## Provided material
☆ ☆ ☆ ☆ ☆

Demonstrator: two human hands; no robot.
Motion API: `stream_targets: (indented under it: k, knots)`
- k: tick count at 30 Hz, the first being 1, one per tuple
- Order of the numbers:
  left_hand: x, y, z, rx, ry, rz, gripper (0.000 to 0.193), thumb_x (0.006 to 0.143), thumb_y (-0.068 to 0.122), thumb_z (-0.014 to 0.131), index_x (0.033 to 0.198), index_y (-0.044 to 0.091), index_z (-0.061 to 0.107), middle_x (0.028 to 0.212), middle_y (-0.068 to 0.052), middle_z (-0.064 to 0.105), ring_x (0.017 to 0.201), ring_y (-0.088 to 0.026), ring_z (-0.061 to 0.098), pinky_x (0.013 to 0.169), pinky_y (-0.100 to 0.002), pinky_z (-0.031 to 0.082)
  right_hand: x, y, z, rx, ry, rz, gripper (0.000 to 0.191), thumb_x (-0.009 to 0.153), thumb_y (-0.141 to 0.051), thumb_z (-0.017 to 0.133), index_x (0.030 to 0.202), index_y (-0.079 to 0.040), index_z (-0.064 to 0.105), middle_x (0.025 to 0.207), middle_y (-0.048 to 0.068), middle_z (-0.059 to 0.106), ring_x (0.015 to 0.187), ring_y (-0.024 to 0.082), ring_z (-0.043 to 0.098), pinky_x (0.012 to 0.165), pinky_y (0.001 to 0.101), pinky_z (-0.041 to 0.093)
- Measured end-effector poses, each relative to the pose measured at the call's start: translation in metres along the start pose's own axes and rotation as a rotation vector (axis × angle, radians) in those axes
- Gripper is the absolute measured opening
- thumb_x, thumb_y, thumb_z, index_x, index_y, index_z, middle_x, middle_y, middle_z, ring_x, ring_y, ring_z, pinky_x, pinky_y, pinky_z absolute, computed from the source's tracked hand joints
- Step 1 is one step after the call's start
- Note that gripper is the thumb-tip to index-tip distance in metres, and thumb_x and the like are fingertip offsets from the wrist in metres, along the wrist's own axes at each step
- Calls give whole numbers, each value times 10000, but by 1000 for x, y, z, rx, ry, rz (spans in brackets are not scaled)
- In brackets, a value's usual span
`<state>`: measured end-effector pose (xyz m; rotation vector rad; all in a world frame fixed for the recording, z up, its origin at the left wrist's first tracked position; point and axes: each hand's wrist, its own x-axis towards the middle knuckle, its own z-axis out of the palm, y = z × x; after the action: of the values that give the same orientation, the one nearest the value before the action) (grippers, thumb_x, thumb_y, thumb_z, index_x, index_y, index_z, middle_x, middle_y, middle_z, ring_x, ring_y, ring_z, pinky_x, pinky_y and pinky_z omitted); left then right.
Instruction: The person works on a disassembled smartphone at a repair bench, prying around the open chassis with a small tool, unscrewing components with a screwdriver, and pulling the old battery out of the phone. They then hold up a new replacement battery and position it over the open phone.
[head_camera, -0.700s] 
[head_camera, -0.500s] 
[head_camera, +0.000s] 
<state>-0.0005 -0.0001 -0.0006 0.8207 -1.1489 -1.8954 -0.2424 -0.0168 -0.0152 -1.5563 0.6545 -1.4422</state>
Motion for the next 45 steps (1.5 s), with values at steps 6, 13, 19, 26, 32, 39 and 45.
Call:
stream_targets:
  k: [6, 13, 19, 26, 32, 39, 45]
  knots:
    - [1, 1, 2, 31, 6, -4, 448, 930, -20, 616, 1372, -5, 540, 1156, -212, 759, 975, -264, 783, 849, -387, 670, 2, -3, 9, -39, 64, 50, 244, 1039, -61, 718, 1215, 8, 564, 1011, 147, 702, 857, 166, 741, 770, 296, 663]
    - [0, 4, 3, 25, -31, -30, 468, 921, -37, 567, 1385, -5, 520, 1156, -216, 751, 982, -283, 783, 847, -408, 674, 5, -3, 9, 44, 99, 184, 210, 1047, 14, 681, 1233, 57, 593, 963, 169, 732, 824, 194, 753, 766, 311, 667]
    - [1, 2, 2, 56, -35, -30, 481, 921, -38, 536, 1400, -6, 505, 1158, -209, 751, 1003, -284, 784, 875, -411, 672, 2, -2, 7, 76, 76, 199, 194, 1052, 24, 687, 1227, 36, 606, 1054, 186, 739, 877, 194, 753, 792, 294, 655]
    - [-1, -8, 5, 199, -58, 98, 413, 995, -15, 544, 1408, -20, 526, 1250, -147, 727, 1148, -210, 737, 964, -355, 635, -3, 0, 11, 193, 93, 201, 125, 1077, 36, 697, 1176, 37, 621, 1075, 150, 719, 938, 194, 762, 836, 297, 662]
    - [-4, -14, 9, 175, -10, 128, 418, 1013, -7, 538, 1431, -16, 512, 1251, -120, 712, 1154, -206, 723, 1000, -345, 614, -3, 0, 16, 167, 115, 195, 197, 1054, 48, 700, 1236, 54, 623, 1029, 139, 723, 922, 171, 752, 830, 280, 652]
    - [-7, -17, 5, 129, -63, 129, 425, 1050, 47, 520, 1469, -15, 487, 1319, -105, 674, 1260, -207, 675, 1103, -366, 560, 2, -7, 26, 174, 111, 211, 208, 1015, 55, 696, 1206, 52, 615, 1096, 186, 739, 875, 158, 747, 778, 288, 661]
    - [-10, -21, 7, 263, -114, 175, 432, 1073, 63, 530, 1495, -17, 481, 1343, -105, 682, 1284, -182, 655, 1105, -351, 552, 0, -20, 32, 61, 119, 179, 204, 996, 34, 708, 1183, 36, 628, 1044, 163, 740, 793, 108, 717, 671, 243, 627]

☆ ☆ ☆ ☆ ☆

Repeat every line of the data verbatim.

## Answer to this exercise
Demonstrator: two human hands; no robot.
Motion API: `stream_targets: (indented under it: k, knots)`
- k: tick count at 30 Hz, the first being 1, one per tuple
- Order of the numbers:
  left_hand: x, y, z, rx, ry, rz, gripper (0.000 to 0.193), thumb_x (0.006 to 0.143), thumb_y (-0.068 to 0.122), thumb_z (-0.014 to 0.131), index_x (0.033 to 0.198), index_y (-0.044 to 0.091), index_z (-0.061 to 0.107), middle_x (0.028 to 0.212), middle_y (-0.068 to 0.052), middle_z (-0.064 to 0.105), ring_x (0.017 to 0.201), ring_y (-0.088 to 0.026), ring_z (-0.061 to 0.098), pinky_x (0.013 to 0.169), pinky_y (-0.100 to 0.002), pinky_z (-0.031 to 0.082)
  right_hand: x, y, z, rx, ry, rz, gripper (0.000 to 0.191), thumb_x (-0.009 to 0.153), thumb_y (-0.141 to 0.051), thumb_z (-0.017 to 0.133), index_x (0.030 to 0.202), index_y (-0.079 to 0.040), index_z (-0.064 to 0.105), middle_x (0.025 to 0.207), middle_y (-0.048 to 0.068), middle_z (-0.059 to 0.106), ring_x (0.015 to 0.187), ring_y (-0.024 to 0.082), ring_z (-0.043 to 0.098), pinky_x (0.012 to 0.165), pinky_y (0.001 to 0.101), pinky_z (-0.041 to 0.093)
- Measured end-effector poses, each relative to the pose measured at the call's start: translation in metres along the start pose's own axes and rotation as a rotation vector (axis × angle, radians) in those axes
- Gripper is the absolute measured opening
- thumb_x, thumb_y, thumb_z, index_x, index_y, index_z, middle_x, middle_y, middle_z, ring_x, ring_y, ring_z, pinky_x, pinky_y, pinky_z absolute, computed from the source's tracked hand joints
- Step 1 is one step after the call's start
- Note that gripper is the thumb-tip to index-tip distance in metres, and thumb_x and the like are fingertip offsets from the wrist in metres, along the wrist's own axes at each step
- Calls give whole numbers, each value times 10000, but by 1000 for x, y, z, rx, ry, rz (spans in brackets are not scaled)
- In brackets, a value's usual span
`<state>`: measured end-effector pose (xyz m; rotation vector rad; all in a world frame fixed for the recording, z up, its origin at the left wrist's first tracked position; point and axes: each hand's wrist, its own x-axis towards the middle knuckle, its own z-axis out of the palm, y = z × x; after the action: of the values that give the same orientation, the one nearest the value before the action) (grippers, thumb_x, thumb_y, thumb_z, index_x, index_y, index_z, middle_x, middle_y, middle_z, ring_x, ring_y, ring_z, pinky_x, pinky_y and pinky_z omitted); left then right.
Instruction: The person works on a disassembled smartphone at a repair bench, prying around the open chassis with a small tool, unscrewing components with a screwdriver, and pulling the old battery out of the phone. They then hold up a new replacement battery and position it over the open phone.
[head_camera, -0.700s] 
[head_camera, -0.500s] 
[head_camera, +0.000s] 
<state>-0.0005 -0.0001 -0.0006 0.8207 -1.1489 -1.8954 -0.2424 -0.0168 -0.0152 -1.5563 0.6545 -1.4422</state>
Motion for the next 45 steps (1.5 s), with values at steps 6, 13, 19, 26, 32, 39 and 45.
Call:
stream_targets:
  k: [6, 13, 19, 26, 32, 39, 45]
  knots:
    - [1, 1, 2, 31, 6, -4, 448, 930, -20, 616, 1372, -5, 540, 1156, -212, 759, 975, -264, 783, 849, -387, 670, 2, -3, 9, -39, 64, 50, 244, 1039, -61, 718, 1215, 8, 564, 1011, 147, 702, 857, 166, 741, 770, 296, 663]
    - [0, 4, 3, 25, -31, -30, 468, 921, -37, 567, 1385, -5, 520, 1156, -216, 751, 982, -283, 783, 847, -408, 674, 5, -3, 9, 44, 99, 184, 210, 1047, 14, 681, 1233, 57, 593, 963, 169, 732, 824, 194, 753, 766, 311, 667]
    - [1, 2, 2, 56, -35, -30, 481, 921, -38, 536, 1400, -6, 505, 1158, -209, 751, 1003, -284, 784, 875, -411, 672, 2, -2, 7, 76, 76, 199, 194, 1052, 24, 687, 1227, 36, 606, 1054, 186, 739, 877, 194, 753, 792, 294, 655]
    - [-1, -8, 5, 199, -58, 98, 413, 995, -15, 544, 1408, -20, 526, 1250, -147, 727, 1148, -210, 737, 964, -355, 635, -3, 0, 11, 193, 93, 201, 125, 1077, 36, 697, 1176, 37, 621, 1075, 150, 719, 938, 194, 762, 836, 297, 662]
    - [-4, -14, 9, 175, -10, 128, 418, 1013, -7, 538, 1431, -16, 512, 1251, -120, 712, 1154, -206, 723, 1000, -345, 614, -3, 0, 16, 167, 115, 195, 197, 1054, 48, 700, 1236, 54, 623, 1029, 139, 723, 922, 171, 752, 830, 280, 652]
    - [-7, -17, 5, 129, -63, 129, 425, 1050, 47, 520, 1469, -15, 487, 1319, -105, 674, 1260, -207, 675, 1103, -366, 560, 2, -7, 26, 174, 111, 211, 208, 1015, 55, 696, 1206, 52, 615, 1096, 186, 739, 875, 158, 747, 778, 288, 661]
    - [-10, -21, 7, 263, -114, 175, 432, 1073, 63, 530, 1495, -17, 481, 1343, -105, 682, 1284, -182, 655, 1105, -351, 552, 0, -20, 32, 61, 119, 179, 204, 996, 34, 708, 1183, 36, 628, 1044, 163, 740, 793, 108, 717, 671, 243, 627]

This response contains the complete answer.